Keywords: Allosensitization; Clinical trial; Kidney; Pig, genetically-engineered; Xenotransplantation
Introduction
Organ allotransplantation was one of the great medical advances during the latter part of the 20th century. However, the number of organ donors clearly does not keep up with the need. There are currently >100,000 patients waiting for kidney transplants in the US,1 and probably at least an equal number throughout the rest of the world. In the US, although 16,291 kidney transplants from deceased donors took place in 2015, 4,761 patients died while awaiting a kidney.
The benefits of kidney transplantation are well-documented. When compared with hemodialysis, kidney transplantation prolongs survival. In a study from 2005 looking at outcomes following cadaveric renal transplantation, in patients aged 18 to 34 years the expected survival is 6.7 years on hemodialysis, but 18 years after kidney transplantation. In patients aged 35 to 49 years, survival improves from 5.1 years to 11.2 years post-transplantation.2 Transplantation is also cost-effective for society; in the US dialysis costs approximately $39,000 each year versus $16,600 for the first year post-transplantation.3
Xenotransplantation, in the form of the transplantation of kidneys from genetically-engineered pigs, offers the possibility of overcoming the chronic shortage of deceased human donors (Table 1).4 Kidney xenotransplantation has a long history going back >100 years,5 mainly relating to the clinical transplantation of kidneys from nonhuman primates (NHPs). It is only relatively recently that significant progress has been made in the transplantation of pig kidneys in the experimental laboratory. However, the authors and other contributors to the field believe that progress in improving outcomes in preclinical model is encouraging. We estimate that the outcome endpoints defined by the International Xenotransplantation Association for when a clinical trial should be considered will be met in the near future.
Table 1.
Major advantages of kidney xenotransplantation over allotransplantation
| 1. | Unlimited supply of organs, tissues, and cells |
| Will allow transplantation procedures in ‘borderline’ candidates who might otherwise be declined and of retransplantation without the ethical dilemma of deciding which patient should receive a scarce donor organ | |
| 2. | Organs available electively |
| Will avoid the need for chronic dialysis in patients with renal failure | |
| 3. | Avoids the detrimental effects of brain death on donor organs |
| The process of undergoing brain death can cause structural injury of the organs and result in depletion of energy stores, jeopardizing early graft function after transplantation | |
| 4. | Provides exogenous infection-free sources of organs, tissues, and cells |
| 5. | Obviates the ‘cultural’ barriers to deceased human organ donation present in some countries, e.g., Japan |
History of kidney xenotransplantation
In the 1960s, several attempts were made to provide organs from evolutionary closely-related species.

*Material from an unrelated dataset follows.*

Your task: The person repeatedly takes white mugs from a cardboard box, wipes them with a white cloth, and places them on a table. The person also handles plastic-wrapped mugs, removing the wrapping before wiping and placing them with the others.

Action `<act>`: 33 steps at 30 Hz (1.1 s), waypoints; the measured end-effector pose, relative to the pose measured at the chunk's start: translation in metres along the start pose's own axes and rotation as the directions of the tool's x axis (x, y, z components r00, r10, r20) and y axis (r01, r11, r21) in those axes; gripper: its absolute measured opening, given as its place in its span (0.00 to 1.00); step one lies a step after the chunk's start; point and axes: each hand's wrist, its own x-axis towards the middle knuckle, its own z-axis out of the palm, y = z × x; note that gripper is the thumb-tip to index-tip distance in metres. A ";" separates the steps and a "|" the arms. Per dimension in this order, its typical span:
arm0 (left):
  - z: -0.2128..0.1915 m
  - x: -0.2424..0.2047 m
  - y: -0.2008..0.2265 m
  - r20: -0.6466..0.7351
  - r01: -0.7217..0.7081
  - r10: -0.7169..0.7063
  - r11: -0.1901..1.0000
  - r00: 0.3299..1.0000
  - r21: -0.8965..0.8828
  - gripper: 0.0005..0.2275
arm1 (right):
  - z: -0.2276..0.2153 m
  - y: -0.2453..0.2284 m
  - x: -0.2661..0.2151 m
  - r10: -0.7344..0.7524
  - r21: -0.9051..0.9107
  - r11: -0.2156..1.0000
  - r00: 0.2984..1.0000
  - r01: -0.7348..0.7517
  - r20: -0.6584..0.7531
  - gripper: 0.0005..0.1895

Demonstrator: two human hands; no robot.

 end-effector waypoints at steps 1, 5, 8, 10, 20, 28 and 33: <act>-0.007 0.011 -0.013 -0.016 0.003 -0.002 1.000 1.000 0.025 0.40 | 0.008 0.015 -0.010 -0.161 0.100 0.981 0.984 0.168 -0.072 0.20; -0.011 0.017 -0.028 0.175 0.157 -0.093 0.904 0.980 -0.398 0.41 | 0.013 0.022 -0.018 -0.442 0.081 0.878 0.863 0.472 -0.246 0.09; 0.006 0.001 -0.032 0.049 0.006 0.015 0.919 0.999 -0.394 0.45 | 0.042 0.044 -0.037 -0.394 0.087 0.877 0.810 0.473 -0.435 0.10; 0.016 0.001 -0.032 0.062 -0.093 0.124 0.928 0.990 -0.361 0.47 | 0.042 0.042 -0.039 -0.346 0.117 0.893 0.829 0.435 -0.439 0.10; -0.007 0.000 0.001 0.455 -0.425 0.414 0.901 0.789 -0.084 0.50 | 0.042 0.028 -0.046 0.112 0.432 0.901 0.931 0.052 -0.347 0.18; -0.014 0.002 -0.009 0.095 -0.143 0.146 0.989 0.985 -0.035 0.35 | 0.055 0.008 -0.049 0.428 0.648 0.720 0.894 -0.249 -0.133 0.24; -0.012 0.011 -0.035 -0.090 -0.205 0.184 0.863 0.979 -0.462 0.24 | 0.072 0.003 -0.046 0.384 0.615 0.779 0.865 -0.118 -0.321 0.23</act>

Perhaps the most important of these studies was that by Reemtsma (Figure 1A) and his colleagues who transplanted chimpanzee kidneys into 13 patients, with survival ranging from 11 days to 2 months, except for one patient who returned to work for almost 9 months before suddenly dying from what was believed to be an electrolyte disturbance. At autopsy, the pair of chimpanzee kidneys that had been transplanted appeared macroscopically (Figure 1B) and microscopically normal.
Figure 1.
(A) Keith Reemtsma, who carried out a series of chimpanzee kidney transplants in patients in renal failure the early 1960s. (B) Macroscopic appearances at necropsy of a pair of chimpanzee kidneys transplanted into a patient 9 months previously by Keith Reemtsma.
The majority of deaths in all of these clinical studies were related either to rejection (because of the limited immunosuppressive agents available at the time) or to infection (because of the excessive administration of these agents). Because of the disappointing results, subsequent clinical kidney transplantation efforts were almost exclusively directed to allotransplantation.

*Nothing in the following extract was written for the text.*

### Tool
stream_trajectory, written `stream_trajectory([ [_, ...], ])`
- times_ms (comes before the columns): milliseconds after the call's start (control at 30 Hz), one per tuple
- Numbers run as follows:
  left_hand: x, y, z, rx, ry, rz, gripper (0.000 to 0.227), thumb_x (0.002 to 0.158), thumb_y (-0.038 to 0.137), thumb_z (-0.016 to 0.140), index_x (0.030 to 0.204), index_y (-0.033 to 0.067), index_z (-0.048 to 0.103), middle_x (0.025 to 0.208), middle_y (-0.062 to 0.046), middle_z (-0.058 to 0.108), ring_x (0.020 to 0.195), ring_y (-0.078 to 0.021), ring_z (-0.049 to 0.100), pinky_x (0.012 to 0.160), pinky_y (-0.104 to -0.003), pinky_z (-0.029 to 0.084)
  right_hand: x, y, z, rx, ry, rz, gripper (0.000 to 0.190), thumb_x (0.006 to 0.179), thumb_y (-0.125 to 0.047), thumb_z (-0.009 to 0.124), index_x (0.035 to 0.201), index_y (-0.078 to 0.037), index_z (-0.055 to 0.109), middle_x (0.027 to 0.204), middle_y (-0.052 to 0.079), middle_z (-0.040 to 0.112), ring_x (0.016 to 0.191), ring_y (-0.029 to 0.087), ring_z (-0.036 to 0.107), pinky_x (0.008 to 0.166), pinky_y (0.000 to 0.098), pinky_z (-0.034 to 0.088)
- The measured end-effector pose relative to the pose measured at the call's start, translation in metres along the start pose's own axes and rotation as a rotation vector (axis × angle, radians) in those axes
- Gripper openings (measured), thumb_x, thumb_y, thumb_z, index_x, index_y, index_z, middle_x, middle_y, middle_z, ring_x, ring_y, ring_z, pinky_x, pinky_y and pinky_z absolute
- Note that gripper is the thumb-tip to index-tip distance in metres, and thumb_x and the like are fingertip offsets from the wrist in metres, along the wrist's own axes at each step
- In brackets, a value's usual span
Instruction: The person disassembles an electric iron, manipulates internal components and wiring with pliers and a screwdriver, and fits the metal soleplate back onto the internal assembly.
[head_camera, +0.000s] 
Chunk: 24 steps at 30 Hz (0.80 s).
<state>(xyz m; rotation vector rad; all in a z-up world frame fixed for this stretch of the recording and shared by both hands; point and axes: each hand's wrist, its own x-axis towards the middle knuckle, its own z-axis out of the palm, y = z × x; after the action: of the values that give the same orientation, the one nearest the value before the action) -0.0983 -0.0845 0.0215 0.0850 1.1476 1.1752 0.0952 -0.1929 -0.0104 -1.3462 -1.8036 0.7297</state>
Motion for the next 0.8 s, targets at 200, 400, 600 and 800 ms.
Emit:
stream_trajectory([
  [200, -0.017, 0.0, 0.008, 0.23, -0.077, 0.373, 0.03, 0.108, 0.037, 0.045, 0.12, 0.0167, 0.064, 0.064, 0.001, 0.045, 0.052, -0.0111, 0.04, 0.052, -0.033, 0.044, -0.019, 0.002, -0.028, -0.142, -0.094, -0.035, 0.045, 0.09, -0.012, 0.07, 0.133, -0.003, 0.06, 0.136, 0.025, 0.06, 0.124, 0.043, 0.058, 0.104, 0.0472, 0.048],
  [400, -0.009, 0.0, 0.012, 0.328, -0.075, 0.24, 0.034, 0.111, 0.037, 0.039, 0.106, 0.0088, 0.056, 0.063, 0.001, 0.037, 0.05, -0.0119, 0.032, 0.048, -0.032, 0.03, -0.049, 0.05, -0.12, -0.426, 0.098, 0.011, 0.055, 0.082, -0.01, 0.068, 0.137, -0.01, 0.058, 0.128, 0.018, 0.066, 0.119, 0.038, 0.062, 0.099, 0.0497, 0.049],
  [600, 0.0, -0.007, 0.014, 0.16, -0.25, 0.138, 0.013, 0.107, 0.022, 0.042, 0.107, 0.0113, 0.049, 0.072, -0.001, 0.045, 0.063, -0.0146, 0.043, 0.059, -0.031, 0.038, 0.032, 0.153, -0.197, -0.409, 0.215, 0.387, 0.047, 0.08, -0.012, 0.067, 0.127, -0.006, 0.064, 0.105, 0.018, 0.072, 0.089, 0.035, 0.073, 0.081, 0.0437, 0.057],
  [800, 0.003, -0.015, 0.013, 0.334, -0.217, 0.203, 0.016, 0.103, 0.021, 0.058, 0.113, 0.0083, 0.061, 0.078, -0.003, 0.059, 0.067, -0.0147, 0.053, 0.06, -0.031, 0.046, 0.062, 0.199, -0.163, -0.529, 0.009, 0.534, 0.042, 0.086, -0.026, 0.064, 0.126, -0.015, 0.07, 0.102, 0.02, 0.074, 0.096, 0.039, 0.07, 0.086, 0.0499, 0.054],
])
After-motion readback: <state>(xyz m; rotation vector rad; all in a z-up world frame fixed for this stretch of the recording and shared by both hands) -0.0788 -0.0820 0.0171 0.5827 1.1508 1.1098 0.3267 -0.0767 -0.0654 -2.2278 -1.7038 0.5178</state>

However, since human organs remained scarce because of increasing need, researchers turned again to the possibility of xenotransplantation. For a number of reasons, the pig was identified as the most likely potential source of organs for humans. The pig-to-NHP has become the standard experimental model.
Rejection of a pig organ by a primate is much more vigorous than of an allograft, largely because of the activity of primate natural antibody and the innate immune response (complement, coagulation, innate immune cells, e.g., monocytes, macrophages, NK cells).6 Survival of genetically-unmodified (wild-type) pig kidneys in NHPs generally occurs within minutes (Figure 2), but, after genetically-engineered pigs became available, the results showed gradual improvement until 2015, since when more rapid progress has been made.7, 8
Figure 2.
(A) Macroscopic appearance of a wild-type (genetically-unmodified) pig kidney transplanted into a baboon immediately after graft reperfusion. (B) The same kidney 5 minutes later after it had undergone hyperacute rejection. (Reproduced with permission from6.)

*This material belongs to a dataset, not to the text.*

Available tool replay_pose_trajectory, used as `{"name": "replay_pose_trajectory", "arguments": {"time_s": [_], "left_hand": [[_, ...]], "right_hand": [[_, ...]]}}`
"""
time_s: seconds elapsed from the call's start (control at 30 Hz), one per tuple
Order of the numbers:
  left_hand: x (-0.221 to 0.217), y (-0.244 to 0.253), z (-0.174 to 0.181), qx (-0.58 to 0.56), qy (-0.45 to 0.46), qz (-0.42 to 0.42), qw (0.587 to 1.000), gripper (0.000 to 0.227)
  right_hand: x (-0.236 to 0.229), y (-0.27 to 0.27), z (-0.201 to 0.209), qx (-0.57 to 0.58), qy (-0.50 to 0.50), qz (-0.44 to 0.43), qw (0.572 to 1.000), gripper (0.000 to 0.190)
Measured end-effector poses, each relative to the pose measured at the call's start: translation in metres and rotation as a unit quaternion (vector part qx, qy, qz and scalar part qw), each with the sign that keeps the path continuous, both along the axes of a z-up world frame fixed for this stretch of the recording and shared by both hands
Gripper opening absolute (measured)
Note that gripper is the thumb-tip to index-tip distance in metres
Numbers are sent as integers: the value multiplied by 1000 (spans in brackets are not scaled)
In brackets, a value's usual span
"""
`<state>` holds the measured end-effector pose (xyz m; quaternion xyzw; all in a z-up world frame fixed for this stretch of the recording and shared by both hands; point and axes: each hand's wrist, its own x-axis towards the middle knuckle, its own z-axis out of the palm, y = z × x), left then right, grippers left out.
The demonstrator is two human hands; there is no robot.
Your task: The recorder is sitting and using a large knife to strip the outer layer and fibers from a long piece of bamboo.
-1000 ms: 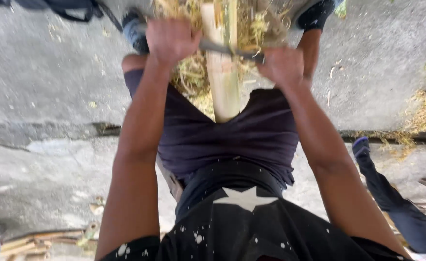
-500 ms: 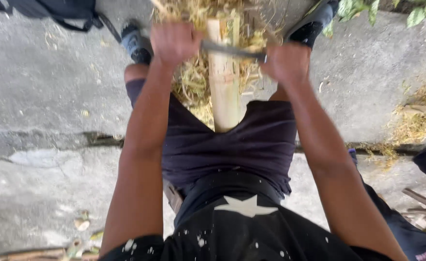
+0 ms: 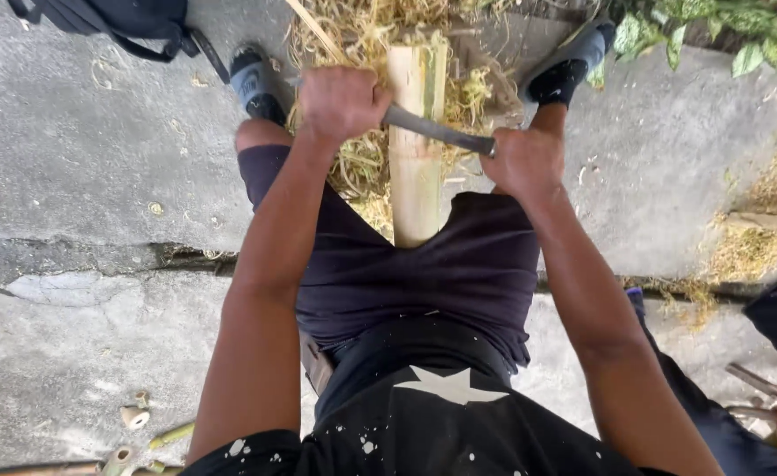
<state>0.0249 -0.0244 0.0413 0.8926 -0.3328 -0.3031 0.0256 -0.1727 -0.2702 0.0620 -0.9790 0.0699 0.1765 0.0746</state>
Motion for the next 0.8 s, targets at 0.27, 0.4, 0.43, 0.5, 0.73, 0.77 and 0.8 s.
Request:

Progress in genetic modification of pigs
A major reason for this progress has been the increasing availability of pigs with genetic modifications that protect the pig tissues from the primate immune response and/or correct molecular incompatibilities between pig and primate.9 These genetic manipulations can take the form of (i) knockout of pig genes that are responsible for the expression of antigens against which the primate (human or NHP) has natural ‘preformed’ antibodies that bind to these antigens and initiate complement- and/or coagulation-mediated destruction, or (ii) the insertion of human transgenes that provide protection against the human complement, coagulation, or inflammatory responses.9
To date, three pig antigens have been identified, the most important of which is galactose-α1,3-galactose (Gal),6 the others being N-glycolylneuraminic acid (NeuGc) and the Sd(a) antigen. All three have now been ‘knocked out in pigs.9 When one or more of these pig antigens is not expressed, there is a significant reduction in the binding of primate antibody to pig vascular endothelial cells (Figure 3). Further graft protection is provided by the expression of a human complement-regulatory protein (e.g., CD46, CD55, CD59) and/or a human coagulation-regulatory protein (e.g., thrombomodulin, tissue factor pathway inhibitor, endothelial protein C receptor). As a result of these genetic manipulations (now including up to 6 in a single pig, the transplantation of pig organs into NHPs is no longer limited by antibody-mediated (hyperacute or acute vascular) rejection.
Figure 3.
Human IgM and IgG antibody binding to pig and human aortic endothelial cells (AECs) by flow cytometry. Human IgM (top) and IgG (bottom) binding to GTKO/hCD46 pAECs was significantly decreased compared to wild-type (WT) pig AECs (*p<0.05), and was further decreased to GTKO/hCD46/NeuGcKO pig AECs (*p<0.05). There was significantly greater IgM binding to GTKO/hCD46/NeuGcKO pig AECs than human AECs (‡p<0.05), but there was no statistical significance in the extent of IgG binding between them.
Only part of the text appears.